Healthy parenting sleep habits

When it comes to sleep as a parent, we always try to support our babies’ sleep habits, but what about you? Adults generally struggle to establish healthy sleep habits, so when we throw a newborn into the mixture, it can be a complete disaster. Whether you are still expecting a baby, pregnant or your baby is already disturbing your sleep, here are some tips for creating healthy sleep habits as a parent.

To be constant.

Set a strict time for going to bed and waking up for yourself, just like you did for your baby. Consider going to bed earlier if your baby is early so you can get closer to 7 hours of sleep, even though it may be disturbed. If you have had a long night with frequent meals, make it a goal to wake up at the same time every day. If you find that you are tired due to waking up at night, try to take a short nap for 10-20 minutes throughout the day to catch up on some sleep.

Create a bedtime routine.

You have planned your bedtime routine for your young child, time for bathing, eating, time for talking, a lullaby, then a bed for sleep. But did you know that establishing a routine for yourself can be just as helpful. You don’t have to read a story or bathe on your own, but creating a short bedtime routine will help your body know that you plan to work on schedule. Routines can be as simple as washing your face, brushing your teeth, practicing mindfulness, or applying lotion. Be consistent with your routine and your body will respond to these signals.

Avoid heavy meals, excessive alcohol or caffeine at bedtime.

We sleep better without a full stomach and without caffeine in the afternoon, if you can avoid it. Alcohol can help you fall asleep, but it changes your sleep architecture, reducing the quality of your sleep.

Avoid screens and sunlight as much as possible when bedtime is approaching.

Closing the blinds and folding your phone can help a lot in the production of melatonin (the sleep hormone) and has the added bonus of keeping you away from possible stressors such as news, work or social media on your phone.

Create the perfect sleeping environment.

Keep your room cool, dark and quiet or use white noise. If you share a room, the white noise will help you fall asleep through the noises your baby makes in his sleep, but you should still be able to hear them when he needs you.

When sleep escapes you, reset by getting out of bed.
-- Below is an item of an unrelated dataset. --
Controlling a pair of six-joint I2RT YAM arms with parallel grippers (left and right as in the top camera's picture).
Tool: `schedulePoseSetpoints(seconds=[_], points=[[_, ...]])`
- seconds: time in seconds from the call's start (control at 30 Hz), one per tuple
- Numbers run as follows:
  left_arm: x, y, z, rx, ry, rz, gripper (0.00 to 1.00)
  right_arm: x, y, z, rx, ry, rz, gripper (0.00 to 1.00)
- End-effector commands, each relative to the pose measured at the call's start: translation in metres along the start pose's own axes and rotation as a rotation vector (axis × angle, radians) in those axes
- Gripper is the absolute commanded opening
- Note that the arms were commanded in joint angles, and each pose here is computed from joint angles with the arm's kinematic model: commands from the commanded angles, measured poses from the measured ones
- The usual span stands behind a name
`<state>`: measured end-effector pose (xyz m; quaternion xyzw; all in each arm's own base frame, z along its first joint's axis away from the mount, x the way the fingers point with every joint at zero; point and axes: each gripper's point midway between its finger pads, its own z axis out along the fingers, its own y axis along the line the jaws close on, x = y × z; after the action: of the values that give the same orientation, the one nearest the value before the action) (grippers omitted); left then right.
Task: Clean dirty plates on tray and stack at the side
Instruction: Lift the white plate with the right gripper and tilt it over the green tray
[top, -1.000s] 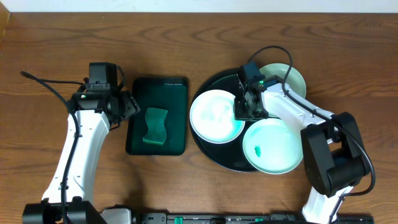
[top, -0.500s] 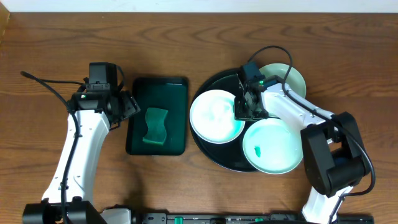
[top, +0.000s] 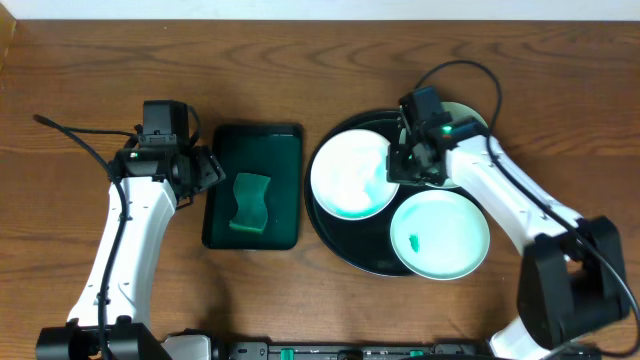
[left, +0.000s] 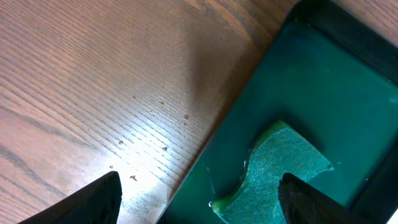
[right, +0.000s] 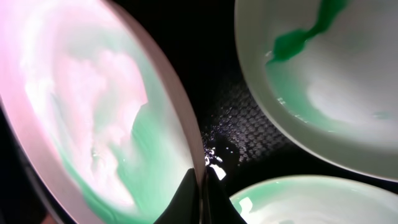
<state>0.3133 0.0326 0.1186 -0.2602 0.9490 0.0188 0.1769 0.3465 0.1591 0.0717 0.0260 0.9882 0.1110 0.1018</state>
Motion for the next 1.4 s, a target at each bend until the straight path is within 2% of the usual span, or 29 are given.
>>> schedulePoseSetpoints(seconds=[0.0,0.2,0.4,0.63,0.77,1.1,1.27,1.37], points=[[-0.005,0.001,-0.003,-0.008,-0.015,-0.005,0.81,-0.006,-0.001,-0.026,-0.032,-0.046,0.02,0.01],[-0.005,0.001,-0.003,-0.008,-0.015,-0.005,0.81,-0.008,0.002,-0.048,-0.064,-0.088,0.022,0.01],[-0.005,0.001,-0.003,-0.008,-0.015,-0.005,0.81,-0.01,0.012,-0.049,-0.097,-0.099,0.043,0.01],[-0.005,0.001,-0.003,-0.008,-0.015,-0.005,0.81,-0.022,0.069,-0.053,-0.207,-0.209,0.028,0.01],[-0.005,0.001,-0.003,-0.008,-0.015,-0.004,0.82,-0.03,0.09,-0.055,-0.199,-0.302,0.031,0.01],[-0.005,0.001,-0.003,-0.008,-0.015,-0.005,0.81,-0.033,0.136,-0.017,-0.223,-0.366,0.0,0.01],[-0.005,0.001,-0.003,-0.008,-0.015,-0.005,0.81,-0.045,0.138,0.0,-0.155,-0.455,-0.006,0.01],[-0.005,0.001,-0.003,-0.008,-0.015,-0.005,0.81,-0.054,0.147,-0.006,-0.144,-0.534,-0.069,0.01]])
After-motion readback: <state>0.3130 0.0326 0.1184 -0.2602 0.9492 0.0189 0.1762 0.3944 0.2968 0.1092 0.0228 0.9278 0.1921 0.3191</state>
If you are struggling to fall asleep and have been in bed for 15 minutes or more, get up and leave your room. Take a short walk around the house or sit and read until you feel tired again, then go back to bed to try to fall asleep. When we lie in bed fully awake for too long, you will find it even harder to fall asleep again. Setting a strict bedtime can be difficult to adjust and can take 1-2 weeks to adjust to your new schedule. You will soon find that you fall asleep much faster than before.

The bed is for sleeping.

The bed is so comfortable and calls us when our body is tired and wants to relax. But if you keep your bed just for sleep, your body will know that you mean work when you go to bed and will know it’s time to sleep. You can still lie on the couch or floor all day if you need to, but try to keep your bed just for sleep.